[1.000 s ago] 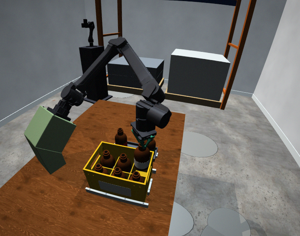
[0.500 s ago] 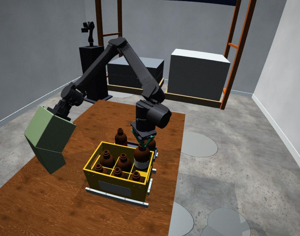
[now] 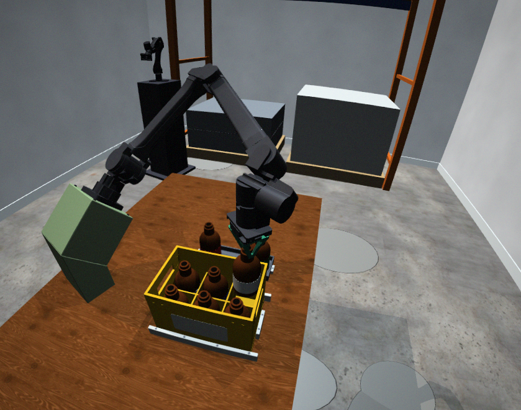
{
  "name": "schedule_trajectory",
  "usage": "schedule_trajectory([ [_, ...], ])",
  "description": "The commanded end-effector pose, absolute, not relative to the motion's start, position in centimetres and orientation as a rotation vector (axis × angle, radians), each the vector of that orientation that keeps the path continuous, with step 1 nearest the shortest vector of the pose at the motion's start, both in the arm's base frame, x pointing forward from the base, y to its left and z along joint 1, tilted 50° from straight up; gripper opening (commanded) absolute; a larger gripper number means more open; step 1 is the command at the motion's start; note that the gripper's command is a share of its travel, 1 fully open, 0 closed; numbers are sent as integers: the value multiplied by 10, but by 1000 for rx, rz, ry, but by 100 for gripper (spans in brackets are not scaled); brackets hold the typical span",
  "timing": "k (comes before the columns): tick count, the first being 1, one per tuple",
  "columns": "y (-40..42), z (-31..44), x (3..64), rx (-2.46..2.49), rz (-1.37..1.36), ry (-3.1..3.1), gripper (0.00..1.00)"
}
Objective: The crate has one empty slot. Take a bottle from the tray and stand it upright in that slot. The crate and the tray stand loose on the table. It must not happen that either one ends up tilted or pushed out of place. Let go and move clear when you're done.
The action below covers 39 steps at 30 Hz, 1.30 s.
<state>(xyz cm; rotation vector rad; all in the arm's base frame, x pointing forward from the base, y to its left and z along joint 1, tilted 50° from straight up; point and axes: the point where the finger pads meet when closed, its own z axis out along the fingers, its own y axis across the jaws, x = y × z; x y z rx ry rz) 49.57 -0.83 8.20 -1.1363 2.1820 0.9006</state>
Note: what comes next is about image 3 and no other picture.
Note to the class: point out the brown bottle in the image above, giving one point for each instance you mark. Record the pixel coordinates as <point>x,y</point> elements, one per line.
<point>204,301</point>
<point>216,284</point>
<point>210,239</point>
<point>171,292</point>
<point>236,307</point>
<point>264,253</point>
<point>187,279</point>
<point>246,275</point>

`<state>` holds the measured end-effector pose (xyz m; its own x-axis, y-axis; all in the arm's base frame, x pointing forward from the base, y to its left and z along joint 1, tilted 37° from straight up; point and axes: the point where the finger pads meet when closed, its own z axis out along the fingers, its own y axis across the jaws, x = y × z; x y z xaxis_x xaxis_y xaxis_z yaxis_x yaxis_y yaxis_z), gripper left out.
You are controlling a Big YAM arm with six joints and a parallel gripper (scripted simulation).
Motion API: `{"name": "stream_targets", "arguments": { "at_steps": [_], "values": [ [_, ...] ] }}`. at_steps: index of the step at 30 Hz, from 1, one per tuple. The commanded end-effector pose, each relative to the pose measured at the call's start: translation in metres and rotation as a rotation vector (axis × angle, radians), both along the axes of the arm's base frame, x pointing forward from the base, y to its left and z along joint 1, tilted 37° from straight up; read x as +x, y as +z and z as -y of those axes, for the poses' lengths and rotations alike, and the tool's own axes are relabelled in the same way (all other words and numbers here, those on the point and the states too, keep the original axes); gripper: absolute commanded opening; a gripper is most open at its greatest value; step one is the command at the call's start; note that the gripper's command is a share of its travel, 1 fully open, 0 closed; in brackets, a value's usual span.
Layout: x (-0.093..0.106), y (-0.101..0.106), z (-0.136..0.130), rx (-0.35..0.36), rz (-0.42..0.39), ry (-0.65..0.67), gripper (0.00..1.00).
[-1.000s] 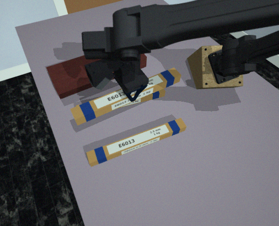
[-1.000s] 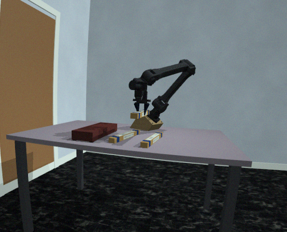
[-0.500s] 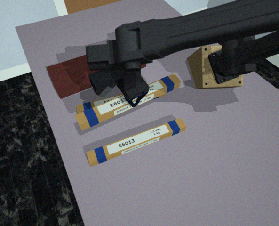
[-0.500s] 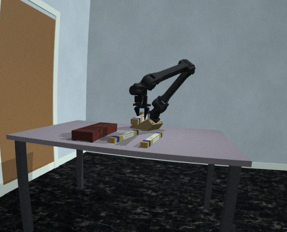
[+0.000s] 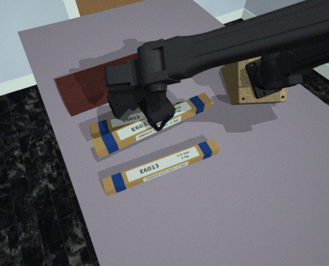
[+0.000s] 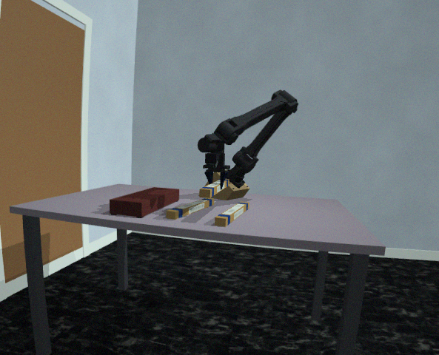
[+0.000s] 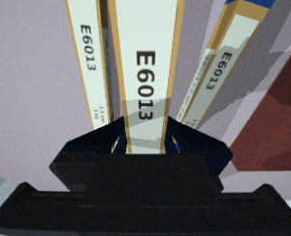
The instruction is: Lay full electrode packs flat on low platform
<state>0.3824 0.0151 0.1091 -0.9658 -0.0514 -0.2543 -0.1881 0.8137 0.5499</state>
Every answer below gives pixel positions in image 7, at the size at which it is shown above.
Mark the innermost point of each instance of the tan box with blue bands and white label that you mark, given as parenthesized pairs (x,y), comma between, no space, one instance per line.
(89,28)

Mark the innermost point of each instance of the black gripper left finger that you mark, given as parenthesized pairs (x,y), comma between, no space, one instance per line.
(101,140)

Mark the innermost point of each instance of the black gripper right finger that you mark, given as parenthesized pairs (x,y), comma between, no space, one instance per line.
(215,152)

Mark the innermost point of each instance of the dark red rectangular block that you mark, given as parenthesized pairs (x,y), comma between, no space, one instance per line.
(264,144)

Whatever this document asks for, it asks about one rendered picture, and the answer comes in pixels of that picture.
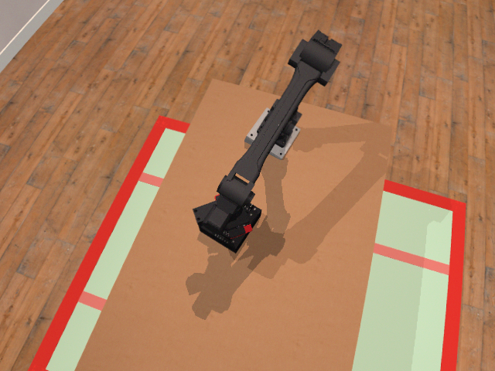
━━━━━━━━━━━━━━━━
- [Task description]: Restate the entries verbatim and exclude any pictures.

- [Answer to this problem]:
[1.000 s ago] 
[0.500 s ago] 
[now] 
{
  "name": "schedule_trajectory",
  "usage": "schedule_trajectory([ [_, ...], ])",
  "description": "The commanded end-effector pose, absolute, not relative to the motion's start, position in centimetres and orientation as a rotation vector (axis × angle, radians), each the vector of that orientation that keeps the path continuous, with step 1 nearest the shortest vector of the pose at the motion's start, both in the arm's base frame, x pointing forward from the base, y to its left and z along joint 1, tilted 50° from straight up; gripper opening (commanded) absolute; a larger gripper number means more open; step 1 is the command at the motion's start; note that the gripper's command is a share of its travel, 1 fully open, 0 closed; numbers are sent as integers: the value multiplied by 10, but by 1000 for rx, rz, ry, but by 100 for gripper (spans in brackets are not scaled); brackets hold the typical span",
  "timing": "k (comes before the columns): tick count, the first being 1, one per tuple",
  "columns": "y (-40..42), z (-31..44), x (3..64), rx (-2.46..2.49), rz (-1.37..1.36), ry (-3.1..3.1), gripper (0.00..1.00)"
}
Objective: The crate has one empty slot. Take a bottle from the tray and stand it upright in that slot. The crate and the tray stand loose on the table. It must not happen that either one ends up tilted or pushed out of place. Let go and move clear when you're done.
The action below covers 39 steps at 30 Hz, 1.30 s.
<state>(xyz cm; rotation vector rad; all in the arm's base frame, x pointing forward from the base, y to its left and z along joint 1, tilted 50° from straight up; point and axes: the point where the finger pads meet when closed, its own z axis out along the fingers, its own y axis across the jaws, x = y × z; x y z rx ry rz) 49.57 -0.83 8.20 -1.1363 2.1820 0.9006</state>
Note: what comes next is about image 3 and no other picture.
Note to the class: point out the brown bottle in the image above, giving one point for each instance you mark. Record the pixel coordinates as <point>x,y</point> elements, one per line.
<point>204,301</point>
<point>216,284</point>
<point>210,239</point>
<point>171,292</point>
<point>236,307</point>
<point>264,253</point>
<point>187,279</point>
<point>246,275</point>

`<state>` holds the measured end-effector pose (xyz m; its own x-axis, y-axis; all in the arm's base frame, x pointing forward from the base, y to its left and z along joint 1, tilted 37° from straight up; point and axes: the point where the finger pads meet when closed, its own z axis out along the fingers, its own y axis across the jaws, x = y × z; x y z xaxis_x xaxis_y xaxis_z yaxis_x yaxis_y yaxis_z), gripper left out.
You are controlling a Big YAM arm with six joints and a parallel gripper (scripted simulation).
Motion API: `{"name": "stream_targets", "arguments": { "at_steps": [_], "values": [ [_, ...] ] }}`. at_steps: index of the step at 30 Hz, from 1, one per tuple. The commanded end-effector pose, each relative to the pose measured at the call's start: translation in metres and rotation as a rotation vector (axis × angle, radians), both along the axes of the arm's base frame, x pointing forward from the base, y to its left and z along joint 1, tilted 37° from straight up; read x as +x, y as +z and z as -y of those axes, for the poses' lengths and rotations alike, and the tool's own axes are relabelled in the same way (all other words and numbers here, those on the point and the states too, keep the original axes); gripper: absolute commanded opening; a gripper is most open at its greatest value; step one is the command at the call's start; note that the gripper's command is a share of its travel, 1 fully open, 0 closed; in brackets, a value's usual span.
Layout: x (-0.093..0.106), y (-0.101..0.106), z (-0.136..0.130), rx (-0.35..0.36), rz (-0.42..0.39), ry (-0.65..0.67), gripper (0.00..1.00).
[-1.000s] 
[-1.000s] 
[-0.500s] 
[-0.500s] 
[+0.000s] 
[+0.000s] 
[+0.000s] 
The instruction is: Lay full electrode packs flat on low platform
<state>0.3824 0.0151 0.1091 -0.9658 -0.0514 -0.2543 -0.1881 0.8137 0.5499</state>
Every answer below gives pixel positions in image 7, at the size at which it is shown above.
Mark the innermost point of each instance of the tan box with blue bands and white label that you mark, given as parenthesized pairs (x,y), comma between, no space, one instance per line.
(89,28)

Mark the innermost point of each instance of the black gripper left finger that you mark, given as parenthesized pairs (x,y), comma between, no space, one instance per line.
(101,140)

Mark the innermost point of each instance of the black gripper right finger that you mark, given as parenthesized pairs (x,y), comma between, no space, one instance per line.
(215,152)

Mark the innermost point of each instance of the dark red rectangular block that you mark, given as parenthesized pairs (x,y), comma between, no space, one instance per line.
(264,144)

Whatever this document asks for, it asks about one rendered picture, and the answer comes in pixels of that picture.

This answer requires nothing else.